We have often said at ReadTheSpirit that children can lead us toward spiritual renewal, if we only listen and watch carefully. That’s why we’ve got a wonderfully diverse list of children’s books that we recommend in our ReadTheSpirit bookstore.
On August 12, 1827, Blake died, an artist and poet unappreciated in his own lifetime. When he died at age 69, he had rarely traveled more than a short distance from London — yet his mystic imagination carried him to realms that few other artists have been able to envision.
His famous poem, “Jerusalem,” is a timeless model of prayers to LIFT one’s home. For Blake, the title “Jerusalem” drew on complex associations, but mainly referred to his hope that, one day, humans would see a spiritual city of peace emerge. At one point in his life, Blake wrote a vast epic called “Jerusalem” — but the far more popular poem, “Jerusalem,” actually was part of a short preface Blake wrote for a poem he dedicated to the poet John Milton.
This short “Jerusalem” poem is based on a traditional English story that Jesus once visited England. Blake uses that story to contemplate a spiritual transformation of England, if his beloved homeland truly became a place worthy of Jesus. His hope in the short poem is that his homeland could mirror the biblical vision of a peaceful new Jerusalem.
Do you feel discouraged when you think of praying for the uplifting of the people in your city? Or praying for peace in your homeland? Perhaps you think that someone like William Blake could do it, because he was, well, William Blake! But, you’re no mystic, no artist, no poet.
Well, the truth is that Blake’s short “Jerusalem” poem was pretty much a flop in his lifetime.
Unfortunately, this handful of lines didn’t attract a lot of attention until nearly a century later, when it became a hymn around World War I and, by the 1920s, became hugely popular in England as a patriotic ode to the purest spirit of the homeland.
These few words from among Blake’s vast output of words also blossomed in phrases that have echoed in other works. To mention just one more coincidence this week, Blake’s poem popularized “Chariots of Fire,” which is associated with the Olympics because of the Oscar-winning 1981 movie of that title.
If you’re eager to introduce your children to William Blake — you can do no better than “William Blake’s Inn,” an award-winning picture book published 27 years ago but still a wonderful children’s window into the poet’s mysterious world.
And — in our Monday morning Planner newsletter (which we send out free via Email to subscribers), we also recommended “My Heart Glow,” by Emily Arnold McCully — another “children’s book” that will inspire even the adults in the family. (Each week in the Planner, we send added notes like the “Heart Glow” recommendation to newsletter subscribers. This is a good time to drop us an email and say “subscribe” to receive that newsletter. It’s free; you can cancel anytime.)

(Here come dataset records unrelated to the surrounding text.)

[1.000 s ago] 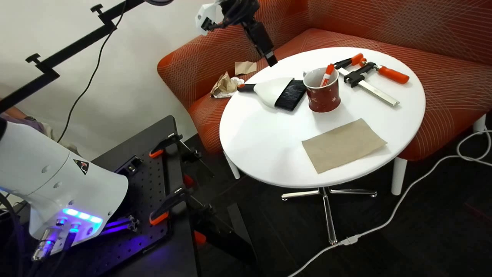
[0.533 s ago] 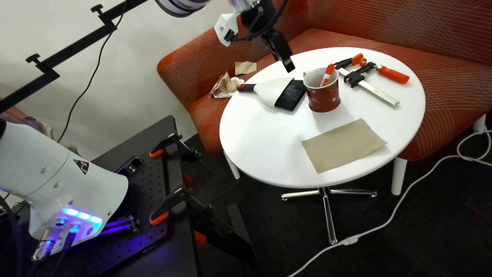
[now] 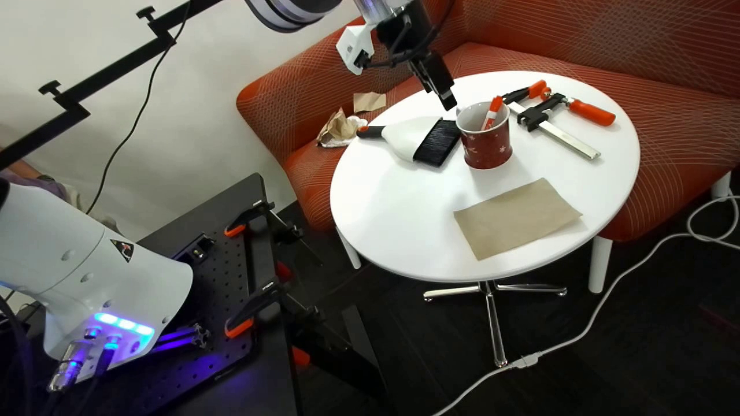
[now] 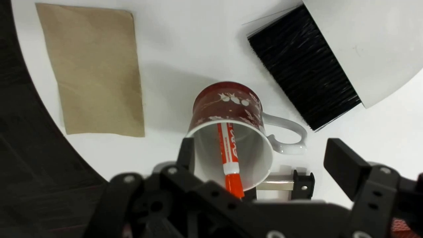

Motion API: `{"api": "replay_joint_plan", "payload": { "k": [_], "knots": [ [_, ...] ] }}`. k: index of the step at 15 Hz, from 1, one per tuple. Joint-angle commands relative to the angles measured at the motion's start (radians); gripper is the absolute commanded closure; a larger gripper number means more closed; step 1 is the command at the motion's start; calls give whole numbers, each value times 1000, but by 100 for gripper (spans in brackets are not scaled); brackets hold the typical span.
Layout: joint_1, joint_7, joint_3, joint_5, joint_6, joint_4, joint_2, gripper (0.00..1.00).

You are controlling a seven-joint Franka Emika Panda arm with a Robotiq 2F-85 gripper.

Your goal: Place the red marker inside the maroon mug, take the marker out of the mug then move the mug to the left

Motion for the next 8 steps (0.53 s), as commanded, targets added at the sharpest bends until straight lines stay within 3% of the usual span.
{"api": "replay_joint_plan", "payload": {
  "k": [1, 3, 4, 6, 8],
  "knots": [
    [36, 12, -43, -4, 39, -2, 14, 0],
    [43, 10, -53, -3, 59, 6, 28, 0],
    [48, 8, -57, 1, 64, 11, 36, 8],
    [55, 5, -64, 5, 74, 20, 49, 34],
    [61, 2, -71, 9, 79, 28, 58, 43]
  ]
}}
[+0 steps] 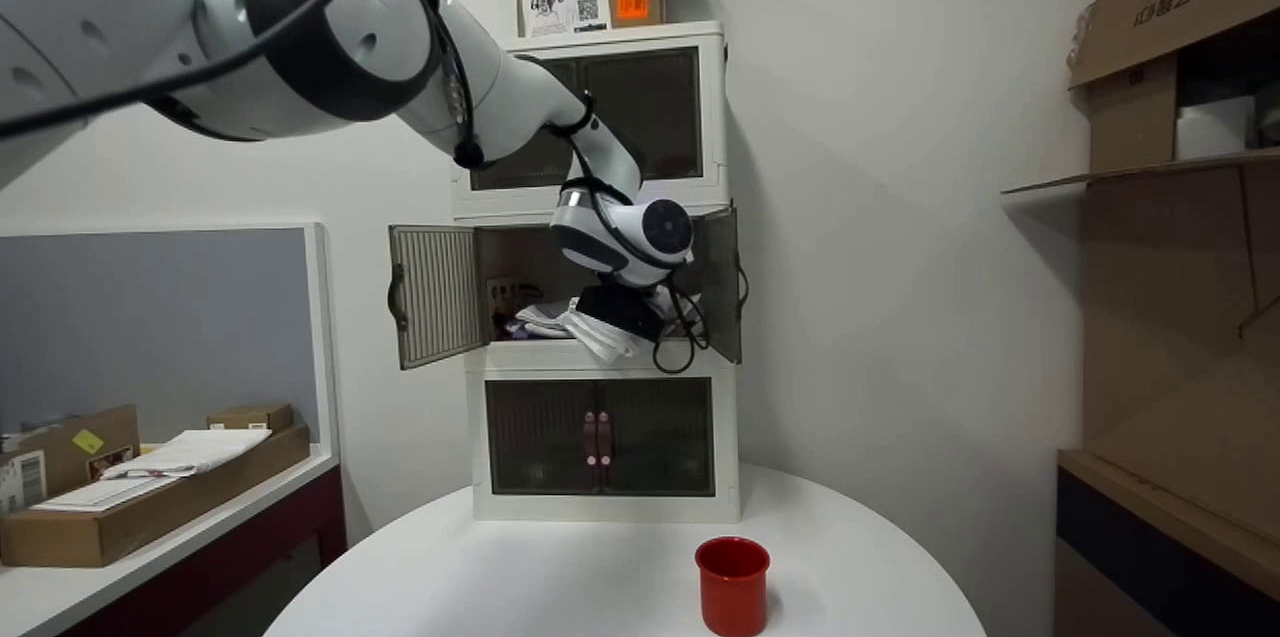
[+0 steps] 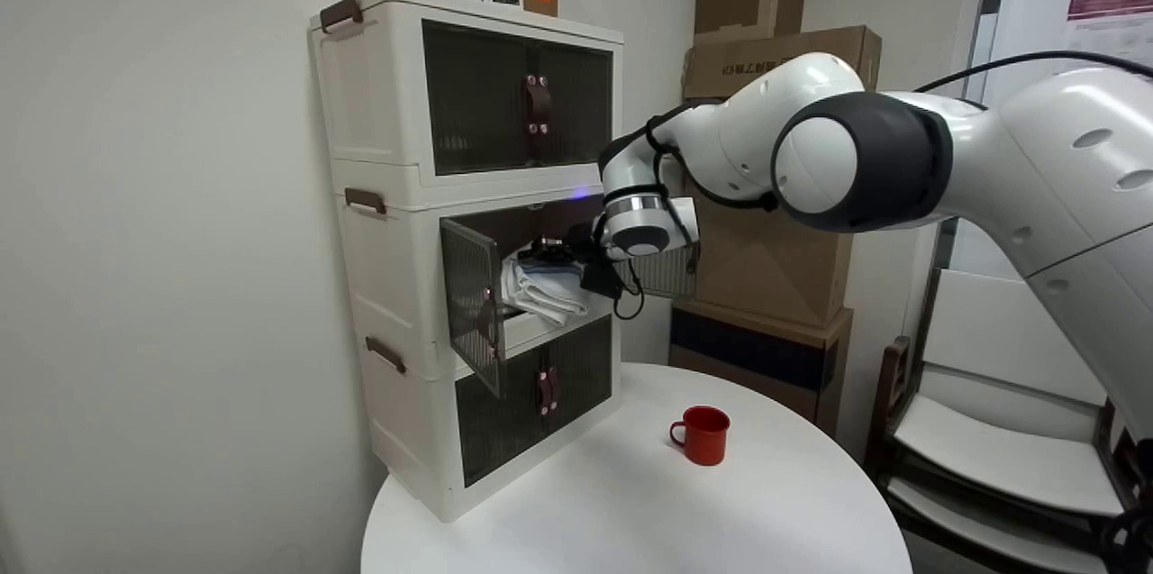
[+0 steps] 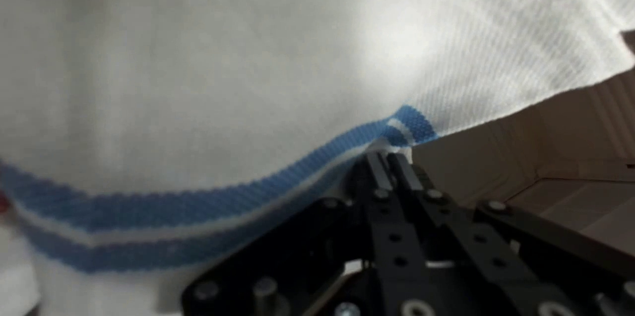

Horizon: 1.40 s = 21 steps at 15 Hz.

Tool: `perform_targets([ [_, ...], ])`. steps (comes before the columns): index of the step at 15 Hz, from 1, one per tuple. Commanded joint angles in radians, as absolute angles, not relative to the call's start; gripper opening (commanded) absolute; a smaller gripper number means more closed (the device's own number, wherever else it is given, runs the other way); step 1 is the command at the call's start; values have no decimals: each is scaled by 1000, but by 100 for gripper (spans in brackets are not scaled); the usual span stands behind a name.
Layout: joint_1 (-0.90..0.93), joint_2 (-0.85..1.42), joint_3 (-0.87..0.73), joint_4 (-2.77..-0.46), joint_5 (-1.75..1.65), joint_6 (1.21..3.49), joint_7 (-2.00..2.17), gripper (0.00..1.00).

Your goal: Pick up the towel from the table and place it in the cabinet

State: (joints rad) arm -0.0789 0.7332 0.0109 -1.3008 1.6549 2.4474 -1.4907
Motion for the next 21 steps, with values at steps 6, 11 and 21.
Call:
perform_targets([
  [6,-56,888,29,-1034,1661,2516,-1504,1],
  [11,-53,951,42,-938,1645,2547,-1495,1],
  [21,-53,1010,63,-852,1585,2571,-1435,39],
])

AND NOW, here’s a traditional model of prayer for one’s home:
By William Blake
And did those feet in ancient time,
Walk upon England’s mountains green
And was the holy Lamb of God,
On England’s pleasant pastures seen
And did the Countenance Divine,
Shine forth upon our clouded hills?
And was Jerusalem builded here,
Among these dark Satanic Mills?
Bring me my Bow of burning gold;
Bring me my Arrows of desire:
Bring me my Spear: O clouds unfold:
Bring me my Chariot of fire!
I will not cease from Mental Fight,
Nor shall my sword sleep in my hand,
Till we have built Jerusalem,
In England’s green and pleasant Land.